Сфинкс недвижим и глядит на Химеру:
- Сюда, Химера! Остановись!
Химера отвечает:
- Нет, никогда!
- Не бегай так быстро, не залетай так высоко, не лай так громко!
- Не зови меня больше, не зови меня больше, ибо ты всегда нем!
- Перестань извергать пламена мне в лицо и выть мне в уши: тебе не расплавить моего гранита!
- А тебе не словить меня, страшный сфинкс!
- Ты слишком безумна, чтобы остаться со мной!
- Ты слишком тяжел, чтобы поспеть за мною!
Флобер Гюстав, Искушение святого Антония
3 сентября 2037 года, г. Витебск, Белорусский анклав.
Пробив дом насквозь, палец уперся в столешницу. Кривой ноготь поскреб лаковую поверхность, и в голограмме образовалась дыра.
- Прекратите, - попросил седовласый человек, сидевший во главе стола.
- Вот не понимаю я, - ответил толстяк, вытаскивая палец. Аппаратура тотчас восстановила изображение. Даже дымок над домом нарисовали, ироды. Дымок качался, крыша сверкала черепицей солнечных батарей, а вместо флюгера крутился ветряк.
Толстяку очень хотелось сдавить ветряк в кулаке, а лучше - черную коробочку прибора, чтобы тот хрустнул и стер долбанную картинку.
Но вместо этого он спрятал руки за спину и передвинулся, становясь поближе к узкой щели кондиционера. Озонированный воздух вмиг высушил слизистую носа и вызвал почесуху в ладонях, зато и пот, которым пропиталась вся рубашка, выветрил.
- И чего же вы не понимаете? - седовласый внимательно следил за собеседником, на чьем широком лице застыла гримаса брезгливости. - Инструкции предельно ясны.
Оно-то, конечно, так. Инструкции ясны, яснее некуда. Как для дебилов писаны. А с их точки зрения остальные и есть дебилы.
Удобненькие такие. Послушненькие. Кинешь им косточку обещания, они и рады стараться.

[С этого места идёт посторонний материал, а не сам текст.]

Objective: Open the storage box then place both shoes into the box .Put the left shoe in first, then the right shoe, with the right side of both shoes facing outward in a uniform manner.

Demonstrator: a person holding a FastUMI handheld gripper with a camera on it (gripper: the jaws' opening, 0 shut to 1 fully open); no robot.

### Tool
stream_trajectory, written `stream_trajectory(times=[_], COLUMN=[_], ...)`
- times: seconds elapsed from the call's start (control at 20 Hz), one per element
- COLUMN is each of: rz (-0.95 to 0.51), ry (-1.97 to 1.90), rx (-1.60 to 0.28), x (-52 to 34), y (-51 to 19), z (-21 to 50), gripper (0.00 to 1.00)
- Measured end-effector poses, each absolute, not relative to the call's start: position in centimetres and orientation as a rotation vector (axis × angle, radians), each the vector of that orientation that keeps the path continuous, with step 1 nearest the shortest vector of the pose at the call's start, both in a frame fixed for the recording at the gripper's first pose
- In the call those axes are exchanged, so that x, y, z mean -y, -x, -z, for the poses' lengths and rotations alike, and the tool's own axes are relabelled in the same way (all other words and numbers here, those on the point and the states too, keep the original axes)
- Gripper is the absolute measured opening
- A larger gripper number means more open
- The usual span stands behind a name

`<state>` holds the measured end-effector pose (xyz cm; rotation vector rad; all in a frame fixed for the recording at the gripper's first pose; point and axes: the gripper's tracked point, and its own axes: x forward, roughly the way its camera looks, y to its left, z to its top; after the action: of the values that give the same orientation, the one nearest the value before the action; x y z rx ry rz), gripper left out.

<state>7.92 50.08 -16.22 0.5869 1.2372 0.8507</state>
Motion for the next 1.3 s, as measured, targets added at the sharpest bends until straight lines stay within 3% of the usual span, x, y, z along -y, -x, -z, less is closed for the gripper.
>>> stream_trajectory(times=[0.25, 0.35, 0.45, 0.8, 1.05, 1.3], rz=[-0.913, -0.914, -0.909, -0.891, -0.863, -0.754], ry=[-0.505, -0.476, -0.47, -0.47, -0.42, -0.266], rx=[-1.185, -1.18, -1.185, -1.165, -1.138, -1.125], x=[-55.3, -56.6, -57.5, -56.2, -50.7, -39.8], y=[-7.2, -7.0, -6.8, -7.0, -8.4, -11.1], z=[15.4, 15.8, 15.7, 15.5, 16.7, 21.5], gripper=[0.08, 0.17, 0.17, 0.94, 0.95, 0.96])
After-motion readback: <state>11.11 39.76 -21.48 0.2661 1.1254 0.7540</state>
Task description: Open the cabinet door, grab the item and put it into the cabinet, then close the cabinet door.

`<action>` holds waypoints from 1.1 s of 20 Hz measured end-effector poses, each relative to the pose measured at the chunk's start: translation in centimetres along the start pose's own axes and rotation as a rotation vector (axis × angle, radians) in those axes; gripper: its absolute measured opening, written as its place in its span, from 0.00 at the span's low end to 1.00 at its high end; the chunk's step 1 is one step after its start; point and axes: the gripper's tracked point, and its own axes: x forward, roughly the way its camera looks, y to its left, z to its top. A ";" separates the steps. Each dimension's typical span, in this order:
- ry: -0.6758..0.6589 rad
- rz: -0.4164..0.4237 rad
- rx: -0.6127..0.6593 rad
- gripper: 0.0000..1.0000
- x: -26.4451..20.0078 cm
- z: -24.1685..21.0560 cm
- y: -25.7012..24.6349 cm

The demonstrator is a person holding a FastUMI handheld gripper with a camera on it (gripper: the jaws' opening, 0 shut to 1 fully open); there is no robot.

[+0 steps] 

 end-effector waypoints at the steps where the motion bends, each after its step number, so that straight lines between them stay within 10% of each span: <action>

Хотя, конечно, косточки порой хороши. Вот кабинетик этот взять: славный. Просторный. Мебелишка дубовая, солидненькая, аппаратура новенькая, хозяин, впрочем, тоже. С прежним толстяк лучше ладил. А этот - ну чисто дроид, скотина бездуховная, вперился глазьями и мозолит, мозолит, точно до самое души добраться жаждет.
Хрен ему, а не душу. Толстяк даже фигу скрутил. За спиною, конечно.
- Я жду, - в голосе седовласого появились стальные нотки. Послать бы его... всех бы их послать. И свалить на вольные хлеба.
Мечты-мечты. Из этого мира не свалишь.
Толстяк вздохнул и, облизав губы, пояснил:
- Ему-то это зачем? Вот все это! Вот... - он развел ручонки и наклонился, точно пытаясь накрыть собой голограмму. И под весом человека стол сухо заскрипел, красный глазок аппарата замигал ярче, быстрее, а голограмма перешла в режим минимального разрешения. Теперь у брюха начинались болота.